STORED DATA Start Marker

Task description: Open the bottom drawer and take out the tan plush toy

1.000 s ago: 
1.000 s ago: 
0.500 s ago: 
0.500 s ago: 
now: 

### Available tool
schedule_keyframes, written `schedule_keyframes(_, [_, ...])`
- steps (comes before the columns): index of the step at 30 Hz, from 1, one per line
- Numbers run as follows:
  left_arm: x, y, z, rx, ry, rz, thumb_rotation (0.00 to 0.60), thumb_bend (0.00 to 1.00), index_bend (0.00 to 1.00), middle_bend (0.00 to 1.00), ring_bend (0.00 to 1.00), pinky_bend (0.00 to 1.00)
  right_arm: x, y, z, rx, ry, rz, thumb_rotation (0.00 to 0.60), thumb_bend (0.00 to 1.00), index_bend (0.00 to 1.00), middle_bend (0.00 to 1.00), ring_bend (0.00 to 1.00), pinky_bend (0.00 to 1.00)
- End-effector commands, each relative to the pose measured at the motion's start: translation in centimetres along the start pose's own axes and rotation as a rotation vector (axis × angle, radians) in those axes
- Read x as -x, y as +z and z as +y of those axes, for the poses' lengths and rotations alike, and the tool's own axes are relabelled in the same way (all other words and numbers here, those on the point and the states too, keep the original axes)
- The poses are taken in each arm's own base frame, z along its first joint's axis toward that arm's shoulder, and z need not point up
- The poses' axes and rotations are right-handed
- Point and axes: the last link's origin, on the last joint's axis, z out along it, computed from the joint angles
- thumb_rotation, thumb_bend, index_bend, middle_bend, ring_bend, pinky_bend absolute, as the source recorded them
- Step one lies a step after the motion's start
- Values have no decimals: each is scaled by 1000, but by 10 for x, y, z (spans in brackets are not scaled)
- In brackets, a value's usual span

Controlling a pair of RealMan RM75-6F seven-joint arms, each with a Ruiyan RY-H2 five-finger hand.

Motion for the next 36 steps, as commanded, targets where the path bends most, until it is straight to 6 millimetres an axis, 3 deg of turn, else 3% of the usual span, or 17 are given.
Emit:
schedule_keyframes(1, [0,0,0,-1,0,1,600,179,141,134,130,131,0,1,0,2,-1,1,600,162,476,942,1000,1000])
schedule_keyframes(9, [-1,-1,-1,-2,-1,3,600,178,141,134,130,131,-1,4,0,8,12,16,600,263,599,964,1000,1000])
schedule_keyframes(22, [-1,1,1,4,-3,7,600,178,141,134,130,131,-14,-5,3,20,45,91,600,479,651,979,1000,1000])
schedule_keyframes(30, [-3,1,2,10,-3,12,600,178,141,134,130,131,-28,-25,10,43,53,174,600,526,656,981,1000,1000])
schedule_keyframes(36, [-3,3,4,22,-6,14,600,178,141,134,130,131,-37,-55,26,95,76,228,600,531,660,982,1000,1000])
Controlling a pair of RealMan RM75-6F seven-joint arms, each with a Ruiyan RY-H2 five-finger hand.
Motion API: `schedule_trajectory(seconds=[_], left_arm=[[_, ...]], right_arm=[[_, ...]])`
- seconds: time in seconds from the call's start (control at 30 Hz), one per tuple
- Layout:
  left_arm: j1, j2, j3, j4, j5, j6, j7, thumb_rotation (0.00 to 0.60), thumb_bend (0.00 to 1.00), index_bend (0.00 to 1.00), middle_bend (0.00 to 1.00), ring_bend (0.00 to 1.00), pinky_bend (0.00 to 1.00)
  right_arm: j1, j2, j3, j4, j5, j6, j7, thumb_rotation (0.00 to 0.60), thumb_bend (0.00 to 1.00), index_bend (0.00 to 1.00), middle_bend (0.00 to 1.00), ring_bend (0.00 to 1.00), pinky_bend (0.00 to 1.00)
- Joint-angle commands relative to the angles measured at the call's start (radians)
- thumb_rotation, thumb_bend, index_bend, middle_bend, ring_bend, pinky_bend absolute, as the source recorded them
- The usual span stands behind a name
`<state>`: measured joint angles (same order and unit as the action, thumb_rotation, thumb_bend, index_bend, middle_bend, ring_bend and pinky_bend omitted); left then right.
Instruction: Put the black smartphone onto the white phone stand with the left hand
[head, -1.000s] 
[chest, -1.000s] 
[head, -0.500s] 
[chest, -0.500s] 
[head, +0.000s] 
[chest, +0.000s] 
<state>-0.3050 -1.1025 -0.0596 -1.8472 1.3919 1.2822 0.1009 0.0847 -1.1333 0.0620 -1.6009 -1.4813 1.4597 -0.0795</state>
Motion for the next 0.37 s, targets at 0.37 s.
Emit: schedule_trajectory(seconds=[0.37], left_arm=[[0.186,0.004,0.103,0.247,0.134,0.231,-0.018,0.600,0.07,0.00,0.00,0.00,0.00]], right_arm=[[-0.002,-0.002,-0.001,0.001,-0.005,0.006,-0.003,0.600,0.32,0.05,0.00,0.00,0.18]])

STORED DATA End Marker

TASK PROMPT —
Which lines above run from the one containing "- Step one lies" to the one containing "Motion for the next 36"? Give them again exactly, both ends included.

WRITTEN ANSWER —
- Step one lies a step after the motion's start
- Values have no decimals: each is scaled by 1000, but by 10 for x, y, z (spans in brackets are not scaled)
- In brackets, a value's usual span

Controlling a pair of RealMan RM75-6F seven-joint arms, each with a Ruiyan RY-H2 five-finger hand.

Motion for the next 36 steps, as commanded, targets where the path bends most, until it is straight to 6 millimetres an axis, 3 deg of turn, else 3% of the usual span, or 17 are given.

This output has been written out in full.